» About this task:
Whatever appears in the data below, copy it exactly.

» The data:
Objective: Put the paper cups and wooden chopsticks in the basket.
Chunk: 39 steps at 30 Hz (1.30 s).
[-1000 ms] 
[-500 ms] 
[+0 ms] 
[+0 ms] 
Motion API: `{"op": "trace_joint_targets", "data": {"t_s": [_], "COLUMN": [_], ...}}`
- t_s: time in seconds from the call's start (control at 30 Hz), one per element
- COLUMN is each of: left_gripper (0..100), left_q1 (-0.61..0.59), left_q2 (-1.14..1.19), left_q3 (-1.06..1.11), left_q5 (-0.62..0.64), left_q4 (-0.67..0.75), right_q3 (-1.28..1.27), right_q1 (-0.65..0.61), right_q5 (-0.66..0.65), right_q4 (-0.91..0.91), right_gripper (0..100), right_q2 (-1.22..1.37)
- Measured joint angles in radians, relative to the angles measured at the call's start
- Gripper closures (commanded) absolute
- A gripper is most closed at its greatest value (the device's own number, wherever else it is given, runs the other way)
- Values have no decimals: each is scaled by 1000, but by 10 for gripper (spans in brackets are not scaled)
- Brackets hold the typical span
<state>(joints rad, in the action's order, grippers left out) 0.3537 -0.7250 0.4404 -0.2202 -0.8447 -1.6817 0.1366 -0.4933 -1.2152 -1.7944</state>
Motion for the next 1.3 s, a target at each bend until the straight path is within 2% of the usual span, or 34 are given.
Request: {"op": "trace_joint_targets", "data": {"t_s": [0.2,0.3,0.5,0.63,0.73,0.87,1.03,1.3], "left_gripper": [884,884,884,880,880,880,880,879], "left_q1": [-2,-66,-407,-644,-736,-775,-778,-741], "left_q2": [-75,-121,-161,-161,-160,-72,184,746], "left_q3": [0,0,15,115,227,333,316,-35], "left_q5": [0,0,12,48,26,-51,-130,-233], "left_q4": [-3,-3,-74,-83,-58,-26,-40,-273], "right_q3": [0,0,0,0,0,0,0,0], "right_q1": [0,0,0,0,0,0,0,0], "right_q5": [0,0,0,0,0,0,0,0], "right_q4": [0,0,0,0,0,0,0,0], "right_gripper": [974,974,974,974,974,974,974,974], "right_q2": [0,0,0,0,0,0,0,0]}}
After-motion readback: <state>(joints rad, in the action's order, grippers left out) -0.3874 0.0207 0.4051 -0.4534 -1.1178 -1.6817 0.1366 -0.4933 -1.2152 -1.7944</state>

» Solution for this task:
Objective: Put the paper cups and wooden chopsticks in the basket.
Chunk: 39 steps at 30 Hz (1.30 s).
[-1000 ms] 
[-500 ms] 
[+0 ms] 
[+0 ms] 
Motion API: `{"op": "trace_joint_targets", "data": {"t_s": [_], "COLUMN": [_], ...}}`
- t_s: time in seconds from the call's start (control at 30 Hz), one per element
- COLUMN is each of: left_gripper (0..100), left_q1 (-0.61..0.59), left_q2 (-1.14..1.19), left_q3 (-1.06..1.11), left_q5 (-0.62..0.64), left_q4 (-0.67..0.75), right_q3 (-1.28..1.27), right_q1 (-0.65..0.61), right_q5 (-0.66..0.65), right_q4 (-0.91..0.91), right_gripper (0..100), right_q2 (-1.22..1.37)
- Measured joint angles in radians, relative to the angles measured at the call's start
- Gripper closures (commanded) absolute
- A gripper is most closed at its greatest value (the device's own number, wherever else it is given, runs the other way)
- Values have no decimals: each is scaled by 1000, but by 10 for gripper (spans in brackets are not scaled)
- Brackets hold the typical span
<state>(joints rad, in the action's order, grippers left out) 0.3537 -0.7250 0.4404 -0.2202 -0.8447 -1.6817 0.1366 -0.4933 -1.2152 -1.7944</state>
Motion for the next 1.3 s, a target at each bend until the straight path is within 2% of the usual span, or 34 are given.
Request: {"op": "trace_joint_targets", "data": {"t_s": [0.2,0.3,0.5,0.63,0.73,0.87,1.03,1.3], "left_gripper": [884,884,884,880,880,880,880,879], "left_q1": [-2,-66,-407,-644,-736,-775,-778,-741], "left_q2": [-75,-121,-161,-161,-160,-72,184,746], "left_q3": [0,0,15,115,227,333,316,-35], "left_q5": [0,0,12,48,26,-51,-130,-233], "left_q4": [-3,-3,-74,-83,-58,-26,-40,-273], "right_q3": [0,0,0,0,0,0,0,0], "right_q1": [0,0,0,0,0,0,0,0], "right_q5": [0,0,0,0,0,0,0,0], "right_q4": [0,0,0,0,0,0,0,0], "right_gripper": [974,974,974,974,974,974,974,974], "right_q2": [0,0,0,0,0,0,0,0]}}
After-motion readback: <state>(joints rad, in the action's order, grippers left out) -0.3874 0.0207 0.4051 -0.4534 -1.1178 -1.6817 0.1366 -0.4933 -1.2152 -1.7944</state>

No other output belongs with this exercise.